Bufton testified that she and her husband decided earlier in the
evening that she would act as the "designated driver".
She also testified that she had consumed two glasses of wine during
the hour-and-a-half to two hours before driving home.
During
the stop, a police officer administered a series of field sobriety
tests, which were videotaped. She was then given a breath test that
is not admissible as evidence, but can only be admitted as to whether
it registered positive or negative for the presence of alcohol.
Bufton was then handcuffed and taken to the police station. At that
time, she was given the Intox 5000 breath test, which registered
scores of 0.094 and 0.093. The state legal limit is 0.08. Bufton
was charged with two counts of driving under the influence and one
count of speeding. At trial, the jury saw a video of Bufton taking
the field sobriety tests, including the horizontal gaze nystagmus,
a nine-step walk and turn test, and standing on one leg for 30 seconds
while counting.
"She
passed everything. She was like a poster child for a sober person,"
said Spruell. After announcing its verdict of not guilty on all
three counts, the jury of four men and two women added in a written
statement their opinion that "the state's intox 5000 needs
to be further evaluated for gender bias." In the second case,
another female driver, Piyush Niak, was stopped at a roadblock while
driving home after meeting friends for dinner and drinks. Her breath
test registered .110 on the Intox 5000.
Niak's
attorney, Charles Magarahan of Atlanta, suspected that the machine
read artificially high for petite women. "I had noticed particularly
small women would come into my office and claim they had two beers
or two glasses of wine and they would get extraordinarily high results
on the Intox 5000," he said.
Magarahan
arranged for Woodford, his expert, to perform tests on his client
using the same machine.
Woodford
tested Niak and five other women by dosing each individual with
a certain amount of alcohol so the breath test would be predictable.
According to the Woodford study, the women consistently blew a higher
blood-alcohol level than they should have give the amount they actually
drank. Niak, who weighs 100 pounds, tested twice as high as her
actual blood-alcohol, according to Magarahan, who argued at trial
that Niak's actual blood-alcohol level the night of the arrest was
.065, or half of what the Intox 5000 read. After a bench trial,
the judge found Niak not guilty based on the study.
Overlooked
Defense?
Experts
on DUI defense said this argument is one of many possible challenges
to any type of breath machine.
"It's
not just the Intox 5000. That happens to be the most popular, but
all infrared machines discriminate against women," said Lawrence
Taylor of Long Beach, Calif., author of "Drunk Driving Defense."
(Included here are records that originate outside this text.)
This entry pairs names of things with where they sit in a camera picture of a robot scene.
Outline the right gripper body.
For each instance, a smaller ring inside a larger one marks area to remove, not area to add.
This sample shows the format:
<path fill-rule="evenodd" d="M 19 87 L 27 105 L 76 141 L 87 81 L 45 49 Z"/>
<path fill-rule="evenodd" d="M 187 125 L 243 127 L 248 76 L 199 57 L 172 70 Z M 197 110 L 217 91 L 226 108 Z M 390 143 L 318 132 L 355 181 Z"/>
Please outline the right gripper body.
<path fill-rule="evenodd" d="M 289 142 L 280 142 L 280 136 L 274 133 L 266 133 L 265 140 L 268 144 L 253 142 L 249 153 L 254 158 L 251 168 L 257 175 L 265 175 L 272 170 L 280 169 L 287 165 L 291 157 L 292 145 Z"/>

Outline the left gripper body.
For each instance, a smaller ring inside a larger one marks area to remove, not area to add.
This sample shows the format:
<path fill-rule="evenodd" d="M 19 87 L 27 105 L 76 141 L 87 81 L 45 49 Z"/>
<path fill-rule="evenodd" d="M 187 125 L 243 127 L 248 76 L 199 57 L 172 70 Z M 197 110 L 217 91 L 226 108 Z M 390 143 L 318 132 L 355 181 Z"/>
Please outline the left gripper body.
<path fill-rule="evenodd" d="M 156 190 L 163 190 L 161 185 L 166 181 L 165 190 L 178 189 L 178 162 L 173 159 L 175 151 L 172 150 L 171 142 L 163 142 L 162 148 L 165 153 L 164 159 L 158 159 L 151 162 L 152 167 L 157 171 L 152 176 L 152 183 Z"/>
The main problem, defense lawyers argue, is that the machine makes
a bunch of assumptions about the person being tested, assumptions
which don't take into account individual differences. These differences
can include gender, race and a seemingly infinite number of physiological
differences affecting alcohol absorption rates, such as amount of
fat, amount of red blood cells, presence of certain enzymes and
level of hormones. "The people who designed the machine designed
it to test the average white male. They're trying to pretend that
every person they test is exactly the same," Taylor added.
The
machines also make a basic assumption that the ratio of alcohol
in the blood to the alcohol in the person's deep lung air, or breath,
is 1,200:1. This ratio was based on research dealing only with young
healthy white men. "The machine assumes this ratio is always
the same, and that it's exactly the same for you, me and everyone
else on earth," said Dr. Fran Gengo, a pharmacologist in Buffalo,
N.Y., who has testified nationally in DUI cases for both sides.
However, Gengo added that he was not familiar with studies proving
that such assumptions discriminate against women.
"I'm
unaware of anything in the literature that really demonstrates that
a [breath analysis test] would systematically give a falsely high
estimate of blood-alcohol in women," he said. But Taylor said
there are four or five studies on the gender bias of breath machines.
"I'd
say this argument is overlooked uniformly over the country. It's
a pretty esoteric issue, " he said.
When
And How
The
argument shouldn't be used in every case, lawyers noted.
"Every
woman is saying, 'That could be me.' But it's not a one size fits
all," said Atlanta attorney William Head, who recently told
a client this would not be a good argument in her case, where she
tested 0.20 and was videotaped performing sobriety tests. Woodford
added the argument would be difficult to make in other states, without
specific studies performed on a given defendant.
"The
prosecution would fight it, saying you haven't done controlled clinical
studies," he said.
However,
the state's expert could be cross-examined to discredit the machine
based on assumptions the machine makes.
"You
could call any medical doctor in any state to show that the blood
volume [of alcohol] doesn't vary when a person gains or loses weight.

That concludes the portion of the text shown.